» The task:
Transcribe, word for word and without additions, each line below from the one containing "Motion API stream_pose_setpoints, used" through the one containing "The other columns", both ends included.

==== Supplied data

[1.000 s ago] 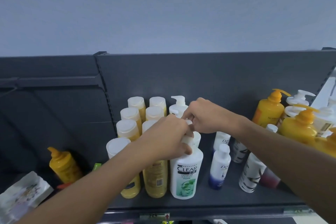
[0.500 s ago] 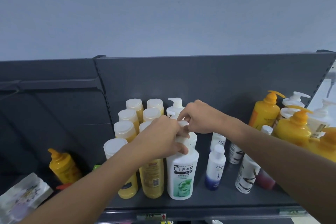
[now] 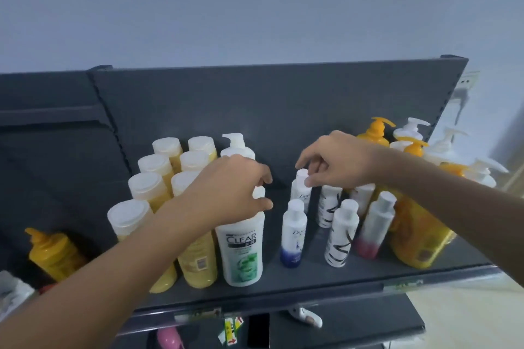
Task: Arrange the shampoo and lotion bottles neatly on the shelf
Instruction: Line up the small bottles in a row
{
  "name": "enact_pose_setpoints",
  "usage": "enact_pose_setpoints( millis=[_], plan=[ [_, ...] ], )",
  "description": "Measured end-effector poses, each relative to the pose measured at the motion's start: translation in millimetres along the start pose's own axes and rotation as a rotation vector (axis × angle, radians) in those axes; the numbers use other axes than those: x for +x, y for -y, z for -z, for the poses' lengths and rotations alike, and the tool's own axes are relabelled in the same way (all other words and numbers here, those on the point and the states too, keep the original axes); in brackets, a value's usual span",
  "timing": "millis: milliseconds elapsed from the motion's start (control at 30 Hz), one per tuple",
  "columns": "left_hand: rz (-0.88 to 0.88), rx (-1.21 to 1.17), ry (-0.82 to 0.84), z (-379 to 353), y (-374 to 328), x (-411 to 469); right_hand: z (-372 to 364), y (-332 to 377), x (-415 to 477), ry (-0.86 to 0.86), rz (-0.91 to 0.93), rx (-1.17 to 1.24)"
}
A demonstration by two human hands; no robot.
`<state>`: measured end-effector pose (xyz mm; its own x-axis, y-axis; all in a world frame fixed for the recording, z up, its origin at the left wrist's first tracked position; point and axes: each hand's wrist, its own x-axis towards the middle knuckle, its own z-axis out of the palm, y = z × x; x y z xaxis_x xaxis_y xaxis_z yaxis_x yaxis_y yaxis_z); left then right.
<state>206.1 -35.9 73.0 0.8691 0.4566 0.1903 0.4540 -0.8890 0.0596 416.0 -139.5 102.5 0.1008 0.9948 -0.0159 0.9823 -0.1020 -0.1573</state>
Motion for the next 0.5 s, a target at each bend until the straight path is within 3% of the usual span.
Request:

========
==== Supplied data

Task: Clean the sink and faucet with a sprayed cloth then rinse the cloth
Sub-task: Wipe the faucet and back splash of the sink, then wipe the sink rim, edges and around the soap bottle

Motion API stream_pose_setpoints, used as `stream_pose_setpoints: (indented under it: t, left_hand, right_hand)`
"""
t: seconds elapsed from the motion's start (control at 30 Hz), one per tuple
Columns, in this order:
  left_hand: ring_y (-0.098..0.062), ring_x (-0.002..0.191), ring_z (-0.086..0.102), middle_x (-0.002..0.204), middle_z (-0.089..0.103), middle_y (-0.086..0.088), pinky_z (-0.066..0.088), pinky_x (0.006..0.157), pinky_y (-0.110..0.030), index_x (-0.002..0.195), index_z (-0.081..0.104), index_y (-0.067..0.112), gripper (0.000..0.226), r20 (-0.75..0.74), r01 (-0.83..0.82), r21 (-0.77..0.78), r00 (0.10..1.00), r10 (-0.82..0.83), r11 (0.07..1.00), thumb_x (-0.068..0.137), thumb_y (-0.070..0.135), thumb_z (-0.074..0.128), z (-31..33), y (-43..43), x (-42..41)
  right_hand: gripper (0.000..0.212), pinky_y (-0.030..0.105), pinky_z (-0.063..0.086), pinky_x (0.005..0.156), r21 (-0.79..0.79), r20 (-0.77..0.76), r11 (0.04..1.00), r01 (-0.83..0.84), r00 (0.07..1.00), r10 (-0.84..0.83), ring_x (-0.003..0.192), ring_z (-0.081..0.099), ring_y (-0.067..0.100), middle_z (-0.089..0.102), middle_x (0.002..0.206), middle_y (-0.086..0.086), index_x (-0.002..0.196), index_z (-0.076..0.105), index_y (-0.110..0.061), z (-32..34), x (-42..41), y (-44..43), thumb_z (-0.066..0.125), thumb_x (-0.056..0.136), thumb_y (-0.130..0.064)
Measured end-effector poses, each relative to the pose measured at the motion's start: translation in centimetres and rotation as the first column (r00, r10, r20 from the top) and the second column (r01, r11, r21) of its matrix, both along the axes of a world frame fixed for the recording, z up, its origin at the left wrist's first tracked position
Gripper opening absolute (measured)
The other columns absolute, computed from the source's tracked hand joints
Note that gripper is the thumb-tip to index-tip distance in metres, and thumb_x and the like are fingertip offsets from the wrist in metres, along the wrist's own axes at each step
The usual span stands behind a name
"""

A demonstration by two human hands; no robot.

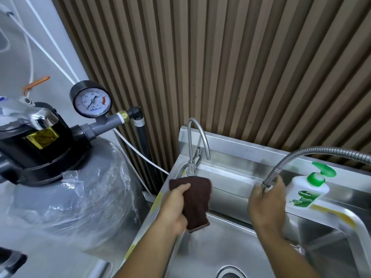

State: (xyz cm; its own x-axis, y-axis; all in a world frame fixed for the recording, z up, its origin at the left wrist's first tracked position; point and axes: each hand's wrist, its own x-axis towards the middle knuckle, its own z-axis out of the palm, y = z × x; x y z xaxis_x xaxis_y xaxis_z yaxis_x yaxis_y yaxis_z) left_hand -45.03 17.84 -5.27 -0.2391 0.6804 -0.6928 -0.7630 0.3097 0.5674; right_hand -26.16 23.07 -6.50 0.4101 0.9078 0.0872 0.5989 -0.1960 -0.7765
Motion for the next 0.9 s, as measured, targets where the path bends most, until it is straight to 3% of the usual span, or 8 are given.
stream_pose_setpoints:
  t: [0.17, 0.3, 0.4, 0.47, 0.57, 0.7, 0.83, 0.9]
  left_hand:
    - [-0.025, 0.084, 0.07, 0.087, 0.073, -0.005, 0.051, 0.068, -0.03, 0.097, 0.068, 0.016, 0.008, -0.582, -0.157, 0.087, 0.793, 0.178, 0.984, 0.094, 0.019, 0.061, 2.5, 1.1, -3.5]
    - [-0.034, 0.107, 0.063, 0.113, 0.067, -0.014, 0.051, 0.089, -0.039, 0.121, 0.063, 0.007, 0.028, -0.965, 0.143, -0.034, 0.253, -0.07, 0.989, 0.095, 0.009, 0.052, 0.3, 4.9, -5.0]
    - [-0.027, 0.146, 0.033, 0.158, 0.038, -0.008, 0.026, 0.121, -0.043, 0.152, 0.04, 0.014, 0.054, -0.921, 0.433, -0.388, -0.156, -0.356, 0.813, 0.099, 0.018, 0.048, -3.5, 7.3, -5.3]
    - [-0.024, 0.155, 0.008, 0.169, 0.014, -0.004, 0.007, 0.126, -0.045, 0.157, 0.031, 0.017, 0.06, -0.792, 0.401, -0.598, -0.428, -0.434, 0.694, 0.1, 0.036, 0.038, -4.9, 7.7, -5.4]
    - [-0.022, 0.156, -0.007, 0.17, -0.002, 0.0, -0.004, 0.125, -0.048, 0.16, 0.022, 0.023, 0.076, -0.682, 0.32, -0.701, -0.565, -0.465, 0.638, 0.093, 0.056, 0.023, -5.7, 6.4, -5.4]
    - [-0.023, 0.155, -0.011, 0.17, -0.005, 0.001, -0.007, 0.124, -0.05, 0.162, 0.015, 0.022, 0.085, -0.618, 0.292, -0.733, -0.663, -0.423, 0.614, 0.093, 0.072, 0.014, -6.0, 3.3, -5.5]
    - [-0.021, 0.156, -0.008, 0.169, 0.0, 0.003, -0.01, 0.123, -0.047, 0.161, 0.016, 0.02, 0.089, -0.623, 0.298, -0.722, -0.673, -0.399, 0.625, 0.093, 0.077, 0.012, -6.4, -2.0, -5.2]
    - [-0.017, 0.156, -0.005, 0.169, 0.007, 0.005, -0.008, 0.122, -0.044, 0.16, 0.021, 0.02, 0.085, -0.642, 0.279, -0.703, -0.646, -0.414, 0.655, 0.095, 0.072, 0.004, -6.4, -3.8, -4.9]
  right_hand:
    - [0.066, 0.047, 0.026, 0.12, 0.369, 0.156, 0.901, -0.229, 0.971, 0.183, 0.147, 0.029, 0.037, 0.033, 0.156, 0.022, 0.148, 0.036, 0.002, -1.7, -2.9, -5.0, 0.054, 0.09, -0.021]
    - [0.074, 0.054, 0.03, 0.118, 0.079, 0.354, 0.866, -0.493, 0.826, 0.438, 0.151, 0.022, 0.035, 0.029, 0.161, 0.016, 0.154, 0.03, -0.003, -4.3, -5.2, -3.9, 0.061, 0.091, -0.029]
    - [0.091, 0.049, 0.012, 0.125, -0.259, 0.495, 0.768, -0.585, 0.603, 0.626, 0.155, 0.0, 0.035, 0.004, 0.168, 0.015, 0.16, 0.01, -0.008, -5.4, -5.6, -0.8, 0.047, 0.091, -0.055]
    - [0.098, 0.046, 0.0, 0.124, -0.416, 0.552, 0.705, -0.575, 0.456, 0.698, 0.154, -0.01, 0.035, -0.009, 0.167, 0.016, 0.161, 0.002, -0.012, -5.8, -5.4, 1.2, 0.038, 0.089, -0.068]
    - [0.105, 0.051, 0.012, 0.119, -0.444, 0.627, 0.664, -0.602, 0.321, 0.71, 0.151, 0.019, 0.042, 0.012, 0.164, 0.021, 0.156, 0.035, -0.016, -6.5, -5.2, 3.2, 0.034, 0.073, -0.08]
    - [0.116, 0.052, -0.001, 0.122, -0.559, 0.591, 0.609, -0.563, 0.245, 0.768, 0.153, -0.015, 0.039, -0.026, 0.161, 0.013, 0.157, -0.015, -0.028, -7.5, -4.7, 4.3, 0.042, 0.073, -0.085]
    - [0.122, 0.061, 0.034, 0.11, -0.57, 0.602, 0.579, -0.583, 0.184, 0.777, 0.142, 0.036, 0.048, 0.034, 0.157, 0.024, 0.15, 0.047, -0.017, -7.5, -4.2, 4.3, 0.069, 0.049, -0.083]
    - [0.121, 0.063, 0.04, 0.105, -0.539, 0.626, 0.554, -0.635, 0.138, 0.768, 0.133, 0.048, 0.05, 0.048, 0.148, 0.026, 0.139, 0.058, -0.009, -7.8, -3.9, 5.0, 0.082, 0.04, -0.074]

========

» Task output:
Motion API stream_pose_setpoints, used as `stream_pose_setpoints: (indented under it: t, left_hand, right_hand)`
"""
t: seconds elapsed from the motion's start (control at 30 Hz), one per tuple
Columns, in this order:
  left_hand: ring_y (-0.098..0.062), ring_x (-0.002..0.191), ring_z (-0.086..0.102), middle_x (-0.002..0.204), middle_z (-0.089..0.103), middle_y (-0.086..0.088), pinky_z (-0.066..0.088), pinky_x (0.006..0.157), pinky_y (-0.110..0.030), index_x (-0.002..0.195), index_z (-0.081..0.104), index_y (-0.067..0.112), gripper (0.000..0.226), r20 (-0.75..0.74), r01 (-0.83..0.82), r21 (-0.77..0.78), r00 (0.10..1.00), r10 (-0.82..0.83), r11 (0.07..1.00), thumb_x (-0.068..0.137), thumb_y (-0.070..0.135), thumb_z (-0.074..0.128), z (-31..33), y (-43..43), x (-42..41)
  right_hand: gripper (0.000..0.212), pinky_y (-0.030..0.105), pinky_z (-0.063..0.086), pinky_x (0.005..0.156), r21 (-0.79..0.79), r20 (-0.77..0.76), r11 (0.04..1.00), r01 (-0.83..0.84), r00 (0.07..1.00), r10 (-0.84..0.83), ring_x (-0.003..0.192), ring_z (-0.081..0.099), ring_y (-0.067..0.100), middle_z (-0.089..0.102), middle_x (0.002..0.206), middle_y (-0.086..0.086), index_x (-0.002..0.196), index_z (-0.076..0.105), index_y (-0.110..0.061), z (-32..34), x (-42..41), y (-44..43), thumb_z (-0.066..0.125), thumb_x (-0.056..0.136), thumb_y (-0.130..0.064)
Measured end-effector poses, each relative to the pose measured at the motion's start: translation in centimetres and rotation as the first column (r00, r10, r20 from the top) and the second column (r01, r11, r21) of its matrix, both along the axes of a world frame fixed for the recording, z up, its origin at the left wrist's first tracked position
Gripper opening absolute (measured)
The other columns absolute, computed from the source's tracked hand joints

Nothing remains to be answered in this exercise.